Tumour suppression was also tested in this study with BAP1 protein immunolabelling. The use of BAP1 in uveal melanocytic neoplasms in dogs and cats was not useful because there was no difference in the intensity of the labelling among benign and malignant neoplasms. These results are similar to one study (Jama et al., 2018) and in contrast with other three studies (Koopmans et al., 2014; Shah et al., 2013; Wiesner et al., 2011), which described decreased labelling in human malignant neoplasms. It is noteworthy that, in some intensely pigmented neoplasms, low immunolabelling for BAP1 was obtained. The location of the BAP1 labelling in the present study was cytoplasmic, in contrast to observations in uveal melanomas in humans (Kalirai et al., 2014) and as reported in uveal and oral melanomas in dogs, of which all had positive nuclear and negative cytoplasmic labelling (Jama et al., 2018). In those reports, the labelling was both cytoplasmic and nuclear. In other studies of melanomas in humans, there was exclusively nuclear labelling (Shah et al., 2013, Koopmans et al., 2014). Based on these differences, the human BAP1 protein antibody may not be valid for dogs and cats. More studies are recommended to evaluate the use of this antibody in dogs and cats, following the validation methods described by Caswell et al. (2018).
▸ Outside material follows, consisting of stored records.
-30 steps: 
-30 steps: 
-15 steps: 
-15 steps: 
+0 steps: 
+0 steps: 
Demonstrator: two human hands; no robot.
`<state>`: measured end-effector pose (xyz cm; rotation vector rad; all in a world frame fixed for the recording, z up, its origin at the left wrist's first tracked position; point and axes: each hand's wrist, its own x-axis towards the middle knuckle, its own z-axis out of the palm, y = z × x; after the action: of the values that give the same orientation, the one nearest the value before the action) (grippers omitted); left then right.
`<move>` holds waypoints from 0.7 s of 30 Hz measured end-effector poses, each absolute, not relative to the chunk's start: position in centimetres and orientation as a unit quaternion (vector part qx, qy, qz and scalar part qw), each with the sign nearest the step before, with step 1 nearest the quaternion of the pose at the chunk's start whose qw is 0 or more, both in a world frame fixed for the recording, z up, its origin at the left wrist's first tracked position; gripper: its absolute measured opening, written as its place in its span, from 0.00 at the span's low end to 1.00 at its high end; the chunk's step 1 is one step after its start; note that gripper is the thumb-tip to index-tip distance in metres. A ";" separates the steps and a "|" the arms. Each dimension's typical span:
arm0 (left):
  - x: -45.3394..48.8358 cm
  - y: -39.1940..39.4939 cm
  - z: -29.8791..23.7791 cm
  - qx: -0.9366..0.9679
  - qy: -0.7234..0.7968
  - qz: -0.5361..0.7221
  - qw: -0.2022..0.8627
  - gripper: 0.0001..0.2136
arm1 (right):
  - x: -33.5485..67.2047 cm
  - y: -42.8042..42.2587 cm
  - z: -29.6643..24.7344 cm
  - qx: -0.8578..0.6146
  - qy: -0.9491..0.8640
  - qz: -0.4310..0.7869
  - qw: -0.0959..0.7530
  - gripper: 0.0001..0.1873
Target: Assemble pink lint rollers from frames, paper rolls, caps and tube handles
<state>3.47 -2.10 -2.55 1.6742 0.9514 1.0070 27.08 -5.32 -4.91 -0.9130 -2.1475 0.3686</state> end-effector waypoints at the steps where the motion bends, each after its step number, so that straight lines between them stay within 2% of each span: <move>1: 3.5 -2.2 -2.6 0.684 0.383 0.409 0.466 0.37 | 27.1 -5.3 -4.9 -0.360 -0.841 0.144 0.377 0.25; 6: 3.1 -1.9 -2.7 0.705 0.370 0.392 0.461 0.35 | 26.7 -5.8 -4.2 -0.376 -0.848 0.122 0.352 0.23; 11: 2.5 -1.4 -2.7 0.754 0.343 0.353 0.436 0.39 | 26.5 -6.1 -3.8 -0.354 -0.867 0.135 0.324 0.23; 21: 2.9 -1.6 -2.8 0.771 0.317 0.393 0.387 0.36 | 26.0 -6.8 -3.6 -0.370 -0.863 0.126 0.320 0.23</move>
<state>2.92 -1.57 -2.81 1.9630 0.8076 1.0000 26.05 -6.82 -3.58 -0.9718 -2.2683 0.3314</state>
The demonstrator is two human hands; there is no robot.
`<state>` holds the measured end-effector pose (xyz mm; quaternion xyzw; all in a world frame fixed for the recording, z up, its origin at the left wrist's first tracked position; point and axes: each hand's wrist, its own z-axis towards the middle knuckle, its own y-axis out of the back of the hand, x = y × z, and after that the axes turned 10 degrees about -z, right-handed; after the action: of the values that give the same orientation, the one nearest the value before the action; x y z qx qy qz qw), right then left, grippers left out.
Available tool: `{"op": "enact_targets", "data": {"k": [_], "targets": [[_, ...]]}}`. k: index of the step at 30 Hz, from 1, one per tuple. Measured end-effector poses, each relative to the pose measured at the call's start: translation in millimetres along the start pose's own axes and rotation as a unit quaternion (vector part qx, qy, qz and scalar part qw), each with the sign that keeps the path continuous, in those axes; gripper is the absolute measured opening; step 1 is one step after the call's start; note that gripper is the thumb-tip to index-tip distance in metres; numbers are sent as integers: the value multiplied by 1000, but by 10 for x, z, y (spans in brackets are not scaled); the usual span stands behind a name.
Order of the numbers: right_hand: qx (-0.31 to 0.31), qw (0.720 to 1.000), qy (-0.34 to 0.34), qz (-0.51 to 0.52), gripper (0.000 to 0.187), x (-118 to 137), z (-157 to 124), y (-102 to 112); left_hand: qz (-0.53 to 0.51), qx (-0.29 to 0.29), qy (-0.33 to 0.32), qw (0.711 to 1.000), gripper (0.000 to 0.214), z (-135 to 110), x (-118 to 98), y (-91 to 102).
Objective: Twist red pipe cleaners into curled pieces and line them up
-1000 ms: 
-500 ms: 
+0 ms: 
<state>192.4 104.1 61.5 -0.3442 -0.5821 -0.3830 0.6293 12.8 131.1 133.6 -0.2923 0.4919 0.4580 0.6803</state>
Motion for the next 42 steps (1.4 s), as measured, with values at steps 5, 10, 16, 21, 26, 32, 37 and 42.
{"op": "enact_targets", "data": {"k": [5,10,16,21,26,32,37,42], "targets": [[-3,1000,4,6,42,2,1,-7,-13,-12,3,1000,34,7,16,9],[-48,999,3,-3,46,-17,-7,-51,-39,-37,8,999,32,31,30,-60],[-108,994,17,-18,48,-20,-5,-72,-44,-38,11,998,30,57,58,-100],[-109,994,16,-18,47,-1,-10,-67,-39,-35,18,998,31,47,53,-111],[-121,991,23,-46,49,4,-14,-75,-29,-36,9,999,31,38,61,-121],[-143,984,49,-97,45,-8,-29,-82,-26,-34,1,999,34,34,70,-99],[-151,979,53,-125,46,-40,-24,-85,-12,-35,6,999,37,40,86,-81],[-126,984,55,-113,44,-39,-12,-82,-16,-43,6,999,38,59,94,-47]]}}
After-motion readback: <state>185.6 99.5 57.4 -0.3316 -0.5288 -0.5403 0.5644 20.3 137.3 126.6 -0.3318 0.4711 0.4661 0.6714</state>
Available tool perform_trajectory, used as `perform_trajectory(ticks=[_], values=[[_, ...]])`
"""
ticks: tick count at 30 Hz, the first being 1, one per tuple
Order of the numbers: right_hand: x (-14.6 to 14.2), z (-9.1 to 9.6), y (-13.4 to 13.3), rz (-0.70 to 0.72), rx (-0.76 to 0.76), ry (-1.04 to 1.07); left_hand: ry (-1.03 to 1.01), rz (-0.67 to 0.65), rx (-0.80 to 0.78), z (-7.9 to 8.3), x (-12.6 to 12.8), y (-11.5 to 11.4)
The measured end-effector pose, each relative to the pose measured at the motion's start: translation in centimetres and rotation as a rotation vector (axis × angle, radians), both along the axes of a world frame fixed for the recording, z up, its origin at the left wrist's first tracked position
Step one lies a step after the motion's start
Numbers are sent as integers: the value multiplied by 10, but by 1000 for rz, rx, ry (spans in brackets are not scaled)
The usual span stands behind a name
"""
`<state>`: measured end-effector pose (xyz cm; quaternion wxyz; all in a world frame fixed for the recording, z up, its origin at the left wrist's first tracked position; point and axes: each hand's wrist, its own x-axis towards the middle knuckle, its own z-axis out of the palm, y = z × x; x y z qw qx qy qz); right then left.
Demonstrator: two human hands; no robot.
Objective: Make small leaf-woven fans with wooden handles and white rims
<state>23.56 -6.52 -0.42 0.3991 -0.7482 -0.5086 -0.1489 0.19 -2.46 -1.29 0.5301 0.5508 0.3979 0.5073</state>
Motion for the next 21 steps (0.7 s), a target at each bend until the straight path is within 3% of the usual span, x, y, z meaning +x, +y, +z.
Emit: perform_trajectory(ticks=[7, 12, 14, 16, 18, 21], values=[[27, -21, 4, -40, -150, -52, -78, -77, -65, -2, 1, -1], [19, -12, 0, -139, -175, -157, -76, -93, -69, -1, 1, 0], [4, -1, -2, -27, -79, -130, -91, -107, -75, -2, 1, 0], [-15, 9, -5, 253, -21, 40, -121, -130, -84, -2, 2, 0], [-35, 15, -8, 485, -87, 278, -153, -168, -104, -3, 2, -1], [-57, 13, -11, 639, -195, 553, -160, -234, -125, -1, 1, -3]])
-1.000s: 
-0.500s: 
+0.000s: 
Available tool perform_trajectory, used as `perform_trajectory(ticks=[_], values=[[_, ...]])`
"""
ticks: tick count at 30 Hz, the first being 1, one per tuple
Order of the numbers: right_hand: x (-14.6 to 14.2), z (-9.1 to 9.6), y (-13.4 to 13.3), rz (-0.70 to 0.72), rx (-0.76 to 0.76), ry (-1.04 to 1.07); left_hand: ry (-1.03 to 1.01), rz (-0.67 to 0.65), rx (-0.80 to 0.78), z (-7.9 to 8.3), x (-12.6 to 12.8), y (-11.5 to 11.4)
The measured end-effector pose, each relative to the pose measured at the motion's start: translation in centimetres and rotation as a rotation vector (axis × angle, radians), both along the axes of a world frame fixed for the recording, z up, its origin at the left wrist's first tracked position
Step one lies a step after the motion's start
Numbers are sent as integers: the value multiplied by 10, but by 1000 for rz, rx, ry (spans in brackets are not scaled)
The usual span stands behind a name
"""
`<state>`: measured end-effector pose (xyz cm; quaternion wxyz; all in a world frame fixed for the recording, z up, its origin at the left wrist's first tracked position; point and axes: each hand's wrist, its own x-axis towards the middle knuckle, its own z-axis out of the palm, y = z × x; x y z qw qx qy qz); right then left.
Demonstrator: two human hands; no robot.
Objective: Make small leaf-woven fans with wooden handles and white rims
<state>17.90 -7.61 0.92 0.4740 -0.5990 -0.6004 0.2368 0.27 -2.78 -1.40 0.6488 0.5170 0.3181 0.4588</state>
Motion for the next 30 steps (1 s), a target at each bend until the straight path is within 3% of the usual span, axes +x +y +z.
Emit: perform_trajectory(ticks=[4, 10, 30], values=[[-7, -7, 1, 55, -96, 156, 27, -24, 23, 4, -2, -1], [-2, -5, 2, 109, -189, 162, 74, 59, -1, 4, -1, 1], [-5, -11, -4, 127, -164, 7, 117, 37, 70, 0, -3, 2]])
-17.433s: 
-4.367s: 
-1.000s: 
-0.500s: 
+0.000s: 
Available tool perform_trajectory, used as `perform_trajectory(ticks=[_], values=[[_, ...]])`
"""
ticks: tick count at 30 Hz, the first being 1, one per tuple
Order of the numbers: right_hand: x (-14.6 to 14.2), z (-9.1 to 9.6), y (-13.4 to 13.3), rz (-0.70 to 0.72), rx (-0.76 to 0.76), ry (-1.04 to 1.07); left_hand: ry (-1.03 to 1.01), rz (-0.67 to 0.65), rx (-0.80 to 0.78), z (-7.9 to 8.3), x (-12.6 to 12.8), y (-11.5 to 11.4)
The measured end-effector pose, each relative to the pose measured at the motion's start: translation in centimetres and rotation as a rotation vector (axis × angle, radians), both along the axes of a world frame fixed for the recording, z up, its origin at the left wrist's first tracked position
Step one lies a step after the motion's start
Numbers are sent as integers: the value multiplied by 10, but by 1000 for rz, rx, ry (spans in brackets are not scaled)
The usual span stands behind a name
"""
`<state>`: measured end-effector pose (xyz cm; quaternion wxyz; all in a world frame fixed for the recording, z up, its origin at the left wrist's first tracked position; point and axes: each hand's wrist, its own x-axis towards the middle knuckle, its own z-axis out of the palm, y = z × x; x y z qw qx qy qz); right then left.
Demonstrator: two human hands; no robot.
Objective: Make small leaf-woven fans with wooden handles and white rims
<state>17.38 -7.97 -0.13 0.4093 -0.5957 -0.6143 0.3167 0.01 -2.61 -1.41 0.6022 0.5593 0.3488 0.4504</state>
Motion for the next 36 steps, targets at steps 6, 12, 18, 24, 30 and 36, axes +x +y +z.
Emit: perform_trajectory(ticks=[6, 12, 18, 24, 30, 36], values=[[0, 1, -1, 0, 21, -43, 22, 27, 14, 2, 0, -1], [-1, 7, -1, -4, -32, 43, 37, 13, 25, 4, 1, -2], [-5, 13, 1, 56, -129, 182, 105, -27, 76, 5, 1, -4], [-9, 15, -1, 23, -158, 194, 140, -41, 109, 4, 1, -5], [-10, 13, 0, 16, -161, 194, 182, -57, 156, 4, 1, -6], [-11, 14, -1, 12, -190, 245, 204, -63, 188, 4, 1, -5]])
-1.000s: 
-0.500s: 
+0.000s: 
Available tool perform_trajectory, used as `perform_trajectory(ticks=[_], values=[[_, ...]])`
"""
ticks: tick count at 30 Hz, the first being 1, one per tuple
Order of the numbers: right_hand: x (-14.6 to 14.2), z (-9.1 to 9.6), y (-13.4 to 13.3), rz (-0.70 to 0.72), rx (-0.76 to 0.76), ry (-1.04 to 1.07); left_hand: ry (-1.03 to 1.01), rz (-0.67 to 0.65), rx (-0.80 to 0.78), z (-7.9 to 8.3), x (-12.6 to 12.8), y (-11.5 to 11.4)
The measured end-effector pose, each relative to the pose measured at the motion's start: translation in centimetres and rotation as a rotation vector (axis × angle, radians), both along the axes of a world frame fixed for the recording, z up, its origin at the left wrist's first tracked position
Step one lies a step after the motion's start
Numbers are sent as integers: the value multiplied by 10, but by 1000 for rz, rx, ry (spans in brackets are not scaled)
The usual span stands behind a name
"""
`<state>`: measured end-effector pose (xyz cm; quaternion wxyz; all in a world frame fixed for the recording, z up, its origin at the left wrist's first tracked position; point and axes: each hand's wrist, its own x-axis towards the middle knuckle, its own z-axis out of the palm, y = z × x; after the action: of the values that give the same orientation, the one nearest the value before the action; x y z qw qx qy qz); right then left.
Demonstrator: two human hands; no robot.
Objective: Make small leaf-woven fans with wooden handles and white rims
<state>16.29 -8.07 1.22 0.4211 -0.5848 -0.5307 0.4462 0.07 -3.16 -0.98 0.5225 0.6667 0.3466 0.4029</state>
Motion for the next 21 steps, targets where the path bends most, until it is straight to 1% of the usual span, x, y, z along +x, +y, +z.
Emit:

The lack of the follow‐up information about the animals in this study is a limitation. Attempts to contact the owners and veterinarians responsible for each animal did not yield additional information. Therefore, more studies are needed to assess the occurrence of metastases post‐enucleation, survival, and prognosis of animals with uveal melanocytic neoplasms.

The findings of the current study revealed a higher frequency of melanocytoma in dogs and a trend in the occurrence of melanoma in cats. The degree of anisocytosis, percentage of neoplastic cells with melanin, mitotic count, proliferation index (Ki‐67), and apoptotic index (caspase‐3) is important histologic and immunohistochemistry characteristics to evaluate for establishing malignant potential in uveal melanocytic neoplasms in dogs. This study also suggests that the detection of BAP1 protein in melanocytic neoplasms in dogs and cats is not correlated with the malignant potential of the neoplasm or with the proliferation and apoptotic indices. Thus, our findings on the clinic morphological and immunohistochemical characteristics of uveal melanocytic neoplasms are important for the evaluation of malignancy of these neoplasms and will be useful for future studies on survival and prognosis.

CONFLICT OF INTEREST

The authors declare no conflict of interest.

AUTHOR CONTRIBUTIONS

Conceptualization, data curation, formal analysis, investigation, methodology, resources, visualization, writing—review, and editing: Matheus Vilardo Loés Moreira, Roselene Ecco, Ingeborg Maria Langohr, Marina Rios de Araújo Campos. Conceptualization, investigation, methodology, visualization, writing—review, and editing: Matheus Vilardo Loés Moreira, Roselene Ecco, Ingeborg Maria Langohr, Enio Ferreira. Investigation, visualization, writing—review, and editing: Matheus Vilardo Loés Moreira, Roselene Ecco, Ingeborg Maria Langohr, Guilherme Reis Blume. Conceptualization, data curation, investigation, resources, writing—review, and editing: Fabiano Montiani‐Ferreira. Conceptualization, data curation, formal analysis, funding acquisition, methodology, project administration, resources, supervision, validation, visualization, writing—review, and editing: Roselene Ecco, Ingeborg Maria Langohr.

ETHICS STATEMENT

The study followed the guidelines of the Ethics Committee on the Use of Animals at the Universidade Federal de Minas Gerais (protocol number 262/2014).